Taguatinga
- Full name: Clube Atlético Taguatinga
- Nickname(s): Taguá Jaguar
- Founded: October 15, 1984 (40 years ago)
- Dissolved: July 25, 2018 (merged with Taguatinga Esporte Clube)
- Ground: Metropolitana Núcleo Bandeirante, DF
- Capacity: 3,000
| Home colors | Away colors |

= Clube Atlético Taguatinga =

Clube Atlético Taguatinga, commonly known as Atlético Taguatinga, or even Taguatinga, was a Brazilian football club based in Núcleo Bandeirante, in Distrito Federal. They competed in the Série A and in the Copa do Brasil once. The club was formerly known as Associação Desportiva Comercial Bandeirante Until 2015, the club was known as Clube Atlético Bandeirante, commonly known as Bandeirante.

==History==
The club was founded on February 15, 1981, as Associação Desportiva Comercial Bandeirante, eventually being renamed to Clube Atlético Bandeirante. Bandeirante finished in the second position in the 2000 Campeonato Brasiliense, losing the competition to Gama.
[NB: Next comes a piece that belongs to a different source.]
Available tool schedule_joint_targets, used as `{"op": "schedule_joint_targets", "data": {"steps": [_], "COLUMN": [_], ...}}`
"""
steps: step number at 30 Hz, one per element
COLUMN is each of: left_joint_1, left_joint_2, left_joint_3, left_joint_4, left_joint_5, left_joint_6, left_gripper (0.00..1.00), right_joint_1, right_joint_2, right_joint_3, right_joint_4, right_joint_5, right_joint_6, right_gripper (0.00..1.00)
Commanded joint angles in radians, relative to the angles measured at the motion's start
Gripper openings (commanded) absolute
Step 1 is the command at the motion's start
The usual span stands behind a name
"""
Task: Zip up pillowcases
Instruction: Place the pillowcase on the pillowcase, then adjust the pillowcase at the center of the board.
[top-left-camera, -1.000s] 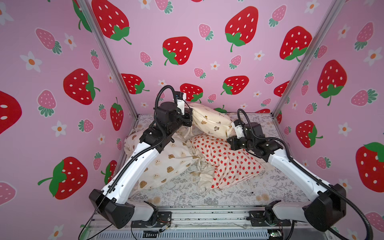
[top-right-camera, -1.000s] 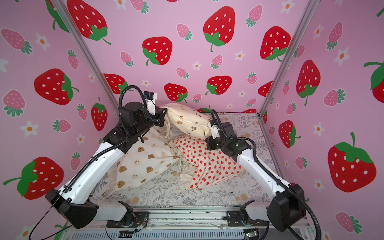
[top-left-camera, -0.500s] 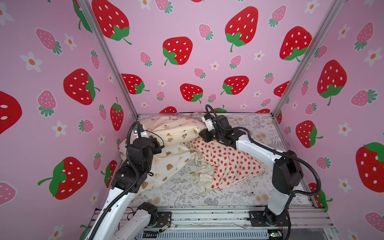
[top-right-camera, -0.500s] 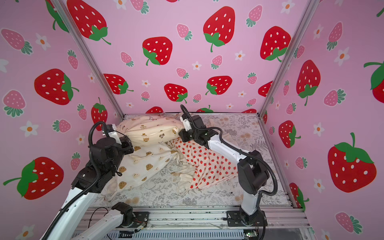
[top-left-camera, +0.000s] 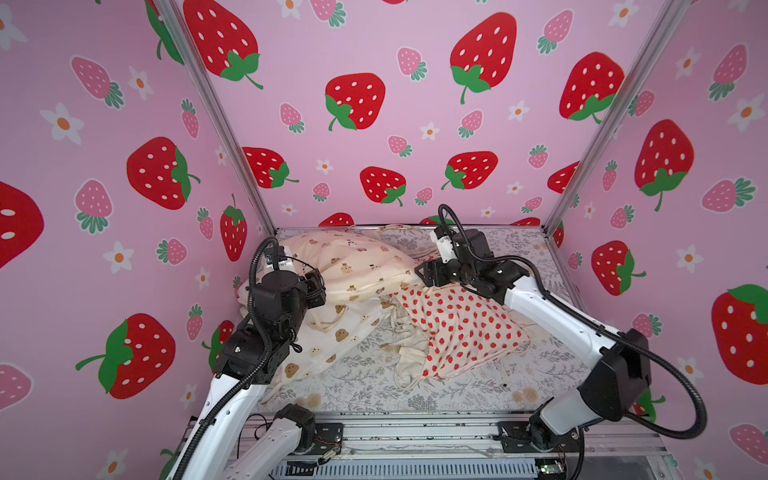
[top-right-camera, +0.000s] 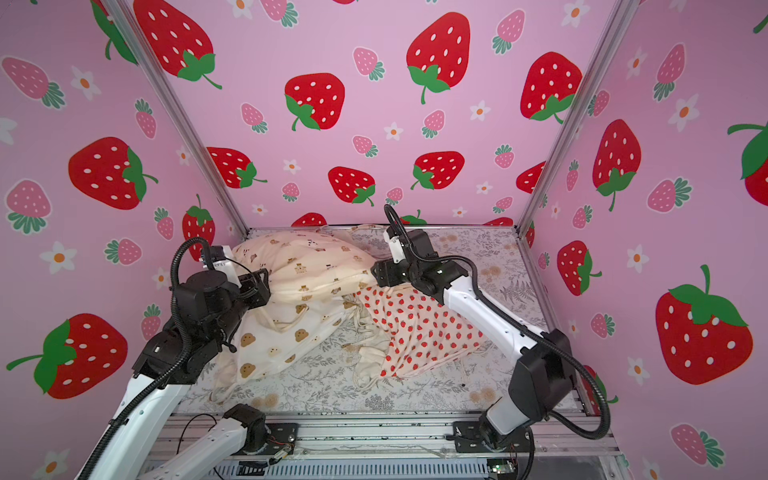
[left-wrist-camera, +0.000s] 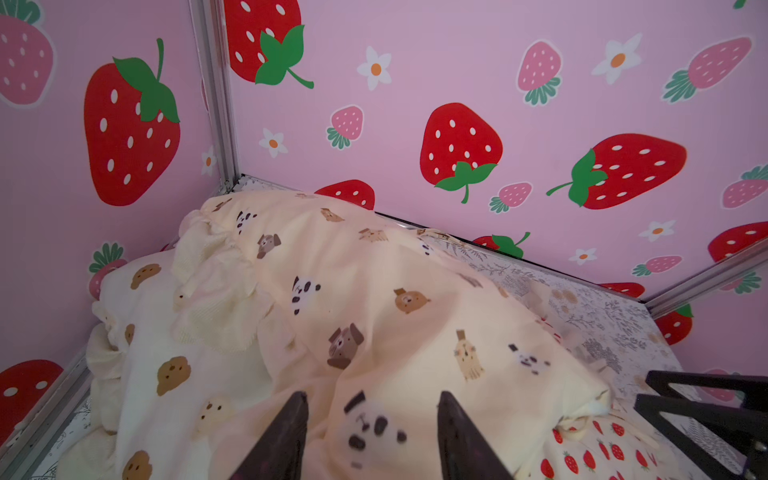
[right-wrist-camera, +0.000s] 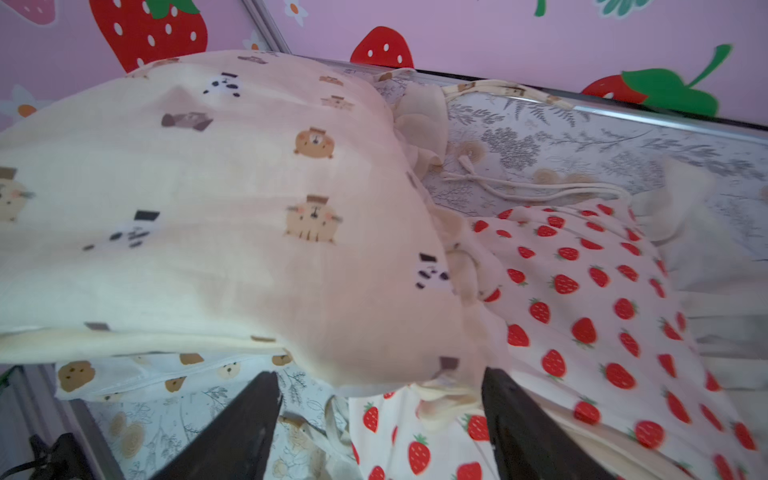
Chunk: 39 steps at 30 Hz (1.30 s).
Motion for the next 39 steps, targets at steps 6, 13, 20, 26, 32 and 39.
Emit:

The club competed in the same year in the Série A, named Copa João Havelange, being eliminated in the First Stage in the Yellow Group. They competed in the Copa do Brasil in 2002, when they were eliminated in the First Round by Cruzeiro. The club was renamed to Clube Atlético Taguatinga in 2015.

==Stadium==
Clube Atlético Taguatinga play their home games at Estádio Vasco Viana de Andrade, nicknamed Estádio Metropolitana. The stadium has a maximum capacity of 3,000 people.